* WORK TASK *
Check every line below for the word "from" and give only the number of lines where it appears.

Stored items
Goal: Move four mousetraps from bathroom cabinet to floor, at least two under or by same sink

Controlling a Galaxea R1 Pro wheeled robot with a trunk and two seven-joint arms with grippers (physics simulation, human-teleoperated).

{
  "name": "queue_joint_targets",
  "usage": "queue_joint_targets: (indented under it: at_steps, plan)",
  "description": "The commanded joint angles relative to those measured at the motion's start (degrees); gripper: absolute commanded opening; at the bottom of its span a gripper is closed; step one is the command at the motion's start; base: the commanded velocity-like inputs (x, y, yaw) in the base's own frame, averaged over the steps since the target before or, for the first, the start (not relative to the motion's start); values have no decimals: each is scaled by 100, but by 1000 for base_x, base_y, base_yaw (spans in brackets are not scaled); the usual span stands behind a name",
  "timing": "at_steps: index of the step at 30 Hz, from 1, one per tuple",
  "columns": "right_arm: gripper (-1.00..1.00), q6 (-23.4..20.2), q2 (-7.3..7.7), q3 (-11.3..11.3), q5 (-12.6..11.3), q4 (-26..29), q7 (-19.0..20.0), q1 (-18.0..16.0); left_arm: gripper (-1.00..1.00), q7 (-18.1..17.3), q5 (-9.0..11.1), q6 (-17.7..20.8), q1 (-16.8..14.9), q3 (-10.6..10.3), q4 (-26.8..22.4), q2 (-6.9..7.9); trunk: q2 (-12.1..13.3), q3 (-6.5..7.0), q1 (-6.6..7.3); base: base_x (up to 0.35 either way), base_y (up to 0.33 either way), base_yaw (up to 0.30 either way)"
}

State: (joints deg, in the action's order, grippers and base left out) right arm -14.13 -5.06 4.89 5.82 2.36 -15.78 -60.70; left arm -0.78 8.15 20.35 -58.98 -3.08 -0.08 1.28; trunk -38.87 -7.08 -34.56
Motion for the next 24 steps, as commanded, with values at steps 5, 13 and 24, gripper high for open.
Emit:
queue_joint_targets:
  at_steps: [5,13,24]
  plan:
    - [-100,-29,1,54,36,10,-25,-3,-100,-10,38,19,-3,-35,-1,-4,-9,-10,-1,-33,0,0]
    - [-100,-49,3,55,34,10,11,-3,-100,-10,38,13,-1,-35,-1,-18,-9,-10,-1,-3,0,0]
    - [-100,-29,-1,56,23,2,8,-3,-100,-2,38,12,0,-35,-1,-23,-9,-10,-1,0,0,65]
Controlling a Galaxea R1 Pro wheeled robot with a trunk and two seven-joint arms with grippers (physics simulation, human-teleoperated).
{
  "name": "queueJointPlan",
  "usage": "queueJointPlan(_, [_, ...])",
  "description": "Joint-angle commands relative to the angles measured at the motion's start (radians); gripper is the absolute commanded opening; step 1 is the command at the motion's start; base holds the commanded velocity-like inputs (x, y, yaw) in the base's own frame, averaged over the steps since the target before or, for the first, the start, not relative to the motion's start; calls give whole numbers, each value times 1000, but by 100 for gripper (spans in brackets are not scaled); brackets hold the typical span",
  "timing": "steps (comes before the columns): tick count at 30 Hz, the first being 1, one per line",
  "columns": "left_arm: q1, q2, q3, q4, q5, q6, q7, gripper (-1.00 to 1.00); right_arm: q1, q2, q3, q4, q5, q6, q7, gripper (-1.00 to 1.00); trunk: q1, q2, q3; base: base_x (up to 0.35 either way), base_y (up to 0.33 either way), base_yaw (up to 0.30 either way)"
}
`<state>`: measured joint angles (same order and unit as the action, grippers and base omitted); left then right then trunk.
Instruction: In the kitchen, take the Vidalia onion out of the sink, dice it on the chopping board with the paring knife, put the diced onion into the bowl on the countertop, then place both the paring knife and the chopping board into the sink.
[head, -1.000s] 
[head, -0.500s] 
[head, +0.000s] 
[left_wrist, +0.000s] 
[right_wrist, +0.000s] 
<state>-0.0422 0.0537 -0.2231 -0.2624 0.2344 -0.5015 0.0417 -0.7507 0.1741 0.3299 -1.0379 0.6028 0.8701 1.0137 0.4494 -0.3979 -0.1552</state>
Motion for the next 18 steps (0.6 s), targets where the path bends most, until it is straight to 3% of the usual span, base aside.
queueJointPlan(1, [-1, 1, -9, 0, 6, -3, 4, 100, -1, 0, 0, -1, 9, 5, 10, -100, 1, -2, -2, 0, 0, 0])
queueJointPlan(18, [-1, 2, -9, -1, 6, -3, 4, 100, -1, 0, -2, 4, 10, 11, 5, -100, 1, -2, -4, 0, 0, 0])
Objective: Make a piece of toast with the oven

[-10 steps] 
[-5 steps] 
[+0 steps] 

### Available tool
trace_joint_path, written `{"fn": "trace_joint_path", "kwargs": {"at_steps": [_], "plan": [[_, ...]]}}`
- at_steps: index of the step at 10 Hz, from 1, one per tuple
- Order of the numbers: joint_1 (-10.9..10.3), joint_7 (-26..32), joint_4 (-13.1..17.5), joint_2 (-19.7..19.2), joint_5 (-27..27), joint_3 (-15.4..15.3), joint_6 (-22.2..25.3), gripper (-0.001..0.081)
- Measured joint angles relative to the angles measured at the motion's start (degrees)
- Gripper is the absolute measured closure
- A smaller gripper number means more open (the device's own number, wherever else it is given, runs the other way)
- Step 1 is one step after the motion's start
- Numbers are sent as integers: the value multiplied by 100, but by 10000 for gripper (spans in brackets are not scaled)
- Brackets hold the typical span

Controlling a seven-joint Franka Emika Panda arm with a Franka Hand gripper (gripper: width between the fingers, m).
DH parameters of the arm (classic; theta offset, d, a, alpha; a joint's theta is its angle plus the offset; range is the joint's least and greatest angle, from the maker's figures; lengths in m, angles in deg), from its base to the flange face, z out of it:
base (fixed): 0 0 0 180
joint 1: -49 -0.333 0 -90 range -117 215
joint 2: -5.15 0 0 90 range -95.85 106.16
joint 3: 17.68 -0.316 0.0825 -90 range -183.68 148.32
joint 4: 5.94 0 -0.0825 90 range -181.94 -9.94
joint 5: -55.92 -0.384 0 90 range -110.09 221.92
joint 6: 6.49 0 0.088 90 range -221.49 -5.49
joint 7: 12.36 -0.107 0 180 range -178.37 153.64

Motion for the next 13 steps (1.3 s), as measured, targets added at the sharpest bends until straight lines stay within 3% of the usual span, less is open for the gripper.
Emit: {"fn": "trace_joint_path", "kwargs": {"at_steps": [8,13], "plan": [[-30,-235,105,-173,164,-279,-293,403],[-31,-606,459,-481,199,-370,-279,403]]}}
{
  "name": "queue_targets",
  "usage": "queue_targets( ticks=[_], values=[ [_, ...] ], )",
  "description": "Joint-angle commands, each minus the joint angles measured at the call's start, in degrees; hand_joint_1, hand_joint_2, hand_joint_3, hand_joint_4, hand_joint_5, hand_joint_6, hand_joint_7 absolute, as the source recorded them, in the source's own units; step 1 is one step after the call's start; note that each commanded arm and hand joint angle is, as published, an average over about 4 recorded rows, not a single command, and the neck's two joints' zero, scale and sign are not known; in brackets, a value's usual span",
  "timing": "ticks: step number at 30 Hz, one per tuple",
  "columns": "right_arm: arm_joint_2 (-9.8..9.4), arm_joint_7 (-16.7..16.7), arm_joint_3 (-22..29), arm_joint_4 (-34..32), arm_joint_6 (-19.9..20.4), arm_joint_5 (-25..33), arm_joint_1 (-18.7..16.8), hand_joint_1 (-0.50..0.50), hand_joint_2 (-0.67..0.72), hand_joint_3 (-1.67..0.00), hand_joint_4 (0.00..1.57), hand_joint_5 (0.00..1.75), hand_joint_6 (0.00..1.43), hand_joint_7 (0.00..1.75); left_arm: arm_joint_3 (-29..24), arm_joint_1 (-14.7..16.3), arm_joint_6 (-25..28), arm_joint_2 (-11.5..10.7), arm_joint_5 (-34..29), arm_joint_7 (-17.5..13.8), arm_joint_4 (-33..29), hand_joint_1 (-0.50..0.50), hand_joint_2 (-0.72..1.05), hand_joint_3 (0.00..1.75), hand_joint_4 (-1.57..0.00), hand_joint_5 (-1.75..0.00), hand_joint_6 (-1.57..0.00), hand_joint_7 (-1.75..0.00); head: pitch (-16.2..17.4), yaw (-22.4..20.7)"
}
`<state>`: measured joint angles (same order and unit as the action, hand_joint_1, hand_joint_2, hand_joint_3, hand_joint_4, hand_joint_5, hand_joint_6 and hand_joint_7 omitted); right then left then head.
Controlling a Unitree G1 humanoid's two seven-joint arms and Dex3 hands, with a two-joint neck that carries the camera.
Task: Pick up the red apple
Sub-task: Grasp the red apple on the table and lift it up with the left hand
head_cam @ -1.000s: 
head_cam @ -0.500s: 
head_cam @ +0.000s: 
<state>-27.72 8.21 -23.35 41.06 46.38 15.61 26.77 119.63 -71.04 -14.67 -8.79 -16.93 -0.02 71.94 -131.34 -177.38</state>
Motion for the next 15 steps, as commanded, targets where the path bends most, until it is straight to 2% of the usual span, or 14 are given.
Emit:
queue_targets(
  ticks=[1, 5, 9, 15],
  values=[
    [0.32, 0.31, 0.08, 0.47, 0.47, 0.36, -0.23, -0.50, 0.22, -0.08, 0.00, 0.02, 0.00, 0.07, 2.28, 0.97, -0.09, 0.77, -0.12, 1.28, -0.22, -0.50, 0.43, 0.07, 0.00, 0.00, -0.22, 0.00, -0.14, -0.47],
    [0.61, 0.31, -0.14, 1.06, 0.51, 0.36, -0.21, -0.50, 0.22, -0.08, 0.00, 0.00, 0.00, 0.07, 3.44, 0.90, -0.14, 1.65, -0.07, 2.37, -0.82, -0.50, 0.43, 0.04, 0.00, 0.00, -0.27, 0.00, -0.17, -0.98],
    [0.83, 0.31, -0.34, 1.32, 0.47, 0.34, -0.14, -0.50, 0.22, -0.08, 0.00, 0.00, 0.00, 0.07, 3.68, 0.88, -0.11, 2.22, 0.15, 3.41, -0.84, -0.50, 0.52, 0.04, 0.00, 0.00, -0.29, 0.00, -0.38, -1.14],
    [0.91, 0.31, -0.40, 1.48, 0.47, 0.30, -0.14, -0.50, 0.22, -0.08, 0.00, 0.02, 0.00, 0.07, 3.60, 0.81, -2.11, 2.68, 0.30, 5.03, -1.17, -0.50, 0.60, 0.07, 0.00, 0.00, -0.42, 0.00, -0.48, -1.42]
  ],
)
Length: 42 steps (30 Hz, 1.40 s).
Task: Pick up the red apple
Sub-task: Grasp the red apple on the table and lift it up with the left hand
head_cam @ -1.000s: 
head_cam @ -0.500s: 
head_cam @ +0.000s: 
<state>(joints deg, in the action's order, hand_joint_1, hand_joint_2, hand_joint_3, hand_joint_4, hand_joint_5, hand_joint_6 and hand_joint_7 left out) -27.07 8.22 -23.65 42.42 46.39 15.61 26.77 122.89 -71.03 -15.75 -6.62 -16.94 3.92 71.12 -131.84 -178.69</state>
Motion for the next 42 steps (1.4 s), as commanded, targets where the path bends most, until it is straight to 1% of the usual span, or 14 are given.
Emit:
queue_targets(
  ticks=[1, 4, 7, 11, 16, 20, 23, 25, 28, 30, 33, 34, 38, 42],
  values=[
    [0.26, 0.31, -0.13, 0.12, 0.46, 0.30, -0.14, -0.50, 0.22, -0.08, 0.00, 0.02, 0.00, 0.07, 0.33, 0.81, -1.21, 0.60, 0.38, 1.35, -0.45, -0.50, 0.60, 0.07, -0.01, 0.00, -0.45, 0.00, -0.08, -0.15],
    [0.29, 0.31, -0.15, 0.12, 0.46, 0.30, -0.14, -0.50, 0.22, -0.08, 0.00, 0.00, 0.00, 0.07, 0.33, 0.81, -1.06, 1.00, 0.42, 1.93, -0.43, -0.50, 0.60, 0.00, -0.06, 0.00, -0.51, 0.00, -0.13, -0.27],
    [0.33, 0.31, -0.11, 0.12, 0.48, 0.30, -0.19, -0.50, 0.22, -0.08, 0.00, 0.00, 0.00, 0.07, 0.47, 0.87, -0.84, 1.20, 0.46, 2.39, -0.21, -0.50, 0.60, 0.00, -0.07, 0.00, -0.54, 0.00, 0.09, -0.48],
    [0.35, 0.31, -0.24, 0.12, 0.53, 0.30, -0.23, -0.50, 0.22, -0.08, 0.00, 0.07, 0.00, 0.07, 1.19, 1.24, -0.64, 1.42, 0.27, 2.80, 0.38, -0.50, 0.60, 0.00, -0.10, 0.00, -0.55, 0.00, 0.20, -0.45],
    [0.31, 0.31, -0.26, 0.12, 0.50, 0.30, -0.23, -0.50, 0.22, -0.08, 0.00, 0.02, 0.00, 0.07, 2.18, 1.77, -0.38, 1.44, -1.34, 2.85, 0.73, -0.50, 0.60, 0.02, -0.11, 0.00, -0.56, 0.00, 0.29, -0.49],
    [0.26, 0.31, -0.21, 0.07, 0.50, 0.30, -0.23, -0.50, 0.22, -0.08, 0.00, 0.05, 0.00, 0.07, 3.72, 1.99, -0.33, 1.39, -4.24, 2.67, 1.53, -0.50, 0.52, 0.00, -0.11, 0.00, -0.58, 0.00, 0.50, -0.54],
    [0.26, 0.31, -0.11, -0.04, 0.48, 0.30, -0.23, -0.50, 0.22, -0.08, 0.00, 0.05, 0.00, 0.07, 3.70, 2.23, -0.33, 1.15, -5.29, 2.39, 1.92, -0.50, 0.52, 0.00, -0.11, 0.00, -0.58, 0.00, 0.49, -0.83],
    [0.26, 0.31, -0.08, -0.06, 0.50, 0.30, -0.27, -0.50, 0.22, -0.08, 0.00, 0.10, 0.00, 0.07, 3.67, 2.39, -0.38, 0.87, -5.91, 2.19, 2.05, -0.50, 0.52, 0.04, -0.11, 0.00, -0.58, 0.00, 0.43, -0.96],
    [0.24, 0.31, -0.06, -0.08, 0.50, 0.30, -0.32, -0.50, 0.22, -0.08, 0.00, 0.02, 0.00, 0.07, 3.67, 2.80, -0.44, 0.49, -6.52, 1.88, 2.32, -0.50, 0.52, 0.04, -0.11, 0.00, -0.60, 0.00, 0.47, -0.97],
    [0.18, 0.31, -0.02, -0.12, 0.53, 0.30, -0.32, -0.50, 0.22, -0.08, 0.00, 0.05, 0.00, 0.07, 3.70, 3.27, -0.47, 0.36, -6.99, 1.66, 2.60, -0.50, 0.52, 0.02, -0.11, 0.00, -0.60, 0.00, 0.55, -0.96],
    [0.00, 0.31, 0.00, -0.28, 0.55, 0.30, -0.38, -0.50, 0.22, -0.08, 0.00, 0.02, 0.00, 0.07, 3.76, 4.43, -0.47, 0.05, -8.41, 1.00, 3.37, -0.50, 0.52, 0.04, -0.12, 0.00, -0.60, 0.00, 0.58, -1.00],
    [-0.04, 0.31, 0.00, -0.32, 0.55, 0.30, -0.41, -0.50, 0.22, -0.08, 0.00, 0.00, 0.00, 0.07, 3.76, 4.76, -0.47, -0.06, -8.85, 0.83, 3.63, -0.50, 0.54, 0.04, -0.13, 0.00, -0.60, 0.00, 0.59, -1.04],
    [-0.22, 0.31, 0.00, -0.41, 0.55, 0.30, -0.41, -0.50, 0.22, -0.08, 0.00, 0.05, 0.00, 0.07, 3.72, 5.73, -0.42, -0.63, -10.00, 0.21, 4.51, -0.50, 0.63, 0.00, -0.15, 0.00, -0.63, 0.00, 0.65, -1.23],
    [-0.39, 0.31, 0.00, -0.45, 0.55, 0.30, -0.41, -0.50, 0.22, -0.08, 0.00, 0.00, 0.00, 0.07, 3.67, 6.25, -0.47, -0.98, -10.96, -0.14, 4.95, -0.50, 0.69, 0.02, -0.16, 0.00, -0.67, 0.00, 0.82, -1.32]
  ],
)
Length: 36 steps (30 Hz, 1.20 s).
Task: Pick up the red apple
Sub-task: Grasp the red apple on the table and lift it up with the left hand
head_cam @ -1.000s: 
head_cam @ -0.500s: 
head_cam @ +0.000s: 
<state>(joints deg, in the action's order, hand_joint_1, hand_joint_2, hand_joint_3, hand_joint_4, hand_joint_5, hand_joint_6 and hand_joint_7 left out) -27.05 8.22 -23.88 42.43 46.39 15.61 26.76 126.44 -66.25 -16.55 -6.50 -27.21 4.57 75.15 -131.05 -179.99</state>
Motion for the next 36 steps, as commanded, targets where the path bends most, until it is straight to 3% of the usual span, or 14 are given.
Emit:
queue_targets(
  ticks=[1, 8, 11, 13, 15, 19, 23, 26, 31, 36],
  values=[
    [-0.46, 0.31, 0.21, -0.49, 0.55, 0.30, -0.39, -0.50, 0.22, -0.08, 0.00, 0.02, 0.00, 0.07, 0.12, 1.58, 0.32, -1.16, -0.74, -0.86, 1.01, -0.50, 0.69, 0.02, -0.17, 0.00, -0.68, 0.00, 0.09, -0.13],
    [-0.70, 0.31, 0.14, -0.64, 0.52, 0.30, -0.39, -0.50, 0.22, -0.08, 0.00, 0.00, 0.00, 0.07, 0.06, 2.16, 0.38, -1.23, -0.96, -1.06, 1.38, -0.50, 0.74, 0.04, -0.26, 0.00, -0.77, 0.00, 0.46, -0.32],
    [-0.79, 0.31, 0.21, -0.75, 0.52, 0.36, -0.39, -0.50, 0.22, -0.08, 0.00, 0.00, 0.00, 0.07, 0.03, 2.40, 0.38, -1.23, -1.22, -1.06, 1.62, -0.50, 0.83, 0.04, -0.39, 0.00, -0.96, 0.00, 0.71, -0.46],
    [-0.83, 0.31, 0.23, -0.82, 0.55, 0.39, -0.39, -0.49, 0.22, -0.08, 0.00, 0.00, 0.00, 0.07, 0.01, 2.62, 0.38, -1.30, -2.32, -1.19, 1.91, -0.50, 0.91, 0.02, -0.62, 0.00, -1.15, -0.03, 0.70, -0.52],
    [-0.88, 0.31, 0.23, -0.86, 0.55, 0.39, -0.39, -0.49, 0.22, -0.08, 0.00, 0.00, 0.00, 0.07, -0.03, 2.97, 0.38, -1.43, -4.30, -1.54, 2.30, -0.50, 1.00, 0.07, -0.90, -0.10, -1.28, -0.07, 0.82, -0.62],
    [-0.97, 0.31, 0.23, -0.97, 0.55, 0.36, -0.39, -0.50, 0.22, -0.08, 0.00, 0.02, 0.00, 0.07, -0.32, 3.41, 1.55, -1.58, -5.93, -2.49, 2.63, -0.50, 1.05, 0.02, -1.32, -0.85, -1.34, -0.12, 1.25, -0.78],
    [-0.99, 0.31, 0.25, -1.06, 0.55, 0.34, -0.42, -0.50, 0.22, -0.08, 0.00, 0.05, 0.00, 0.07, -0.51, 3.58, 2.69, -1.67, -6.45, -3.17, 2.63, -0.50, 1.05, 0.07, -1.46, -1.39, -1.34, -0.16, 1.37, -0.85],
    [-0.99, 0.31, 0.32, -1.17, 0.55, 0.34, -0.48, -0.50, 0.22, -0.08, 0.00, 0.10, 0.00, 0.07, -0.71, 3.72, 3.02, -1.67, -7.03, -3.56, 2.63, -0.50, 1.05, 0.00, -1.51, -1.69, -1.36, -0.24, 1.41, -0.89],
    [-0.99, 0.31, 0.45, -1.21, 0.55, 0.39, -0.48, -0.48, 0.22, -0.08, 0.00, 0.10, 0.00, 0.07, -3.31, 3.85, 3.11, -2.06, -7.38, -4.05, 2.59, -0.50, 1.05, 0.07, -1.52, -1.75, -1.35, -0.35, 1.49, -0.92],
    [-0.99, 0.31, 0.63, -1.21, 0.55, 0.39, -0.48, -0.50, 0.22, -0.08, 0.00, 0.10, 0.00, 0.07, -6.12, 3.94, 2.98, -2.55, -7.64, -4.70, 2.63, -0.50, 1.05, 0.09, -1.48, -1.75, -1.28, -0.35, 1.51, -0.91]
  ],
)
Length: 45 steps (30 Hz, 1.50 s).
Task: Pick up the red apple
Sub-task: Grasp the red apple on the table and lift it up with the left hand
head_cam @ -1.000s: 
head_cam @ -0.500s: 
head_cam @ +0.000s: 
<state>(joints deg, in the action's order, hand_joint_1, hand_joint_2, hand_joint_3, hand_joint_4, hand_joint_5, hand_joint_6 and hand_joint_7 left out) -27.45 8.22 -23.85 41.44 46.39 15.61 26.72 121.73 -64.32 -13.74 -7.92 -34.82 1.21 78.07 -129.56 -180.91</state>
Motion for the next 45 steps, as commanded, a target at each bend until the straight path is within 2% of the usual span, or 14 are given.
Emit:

* TASK RESPONSE *
4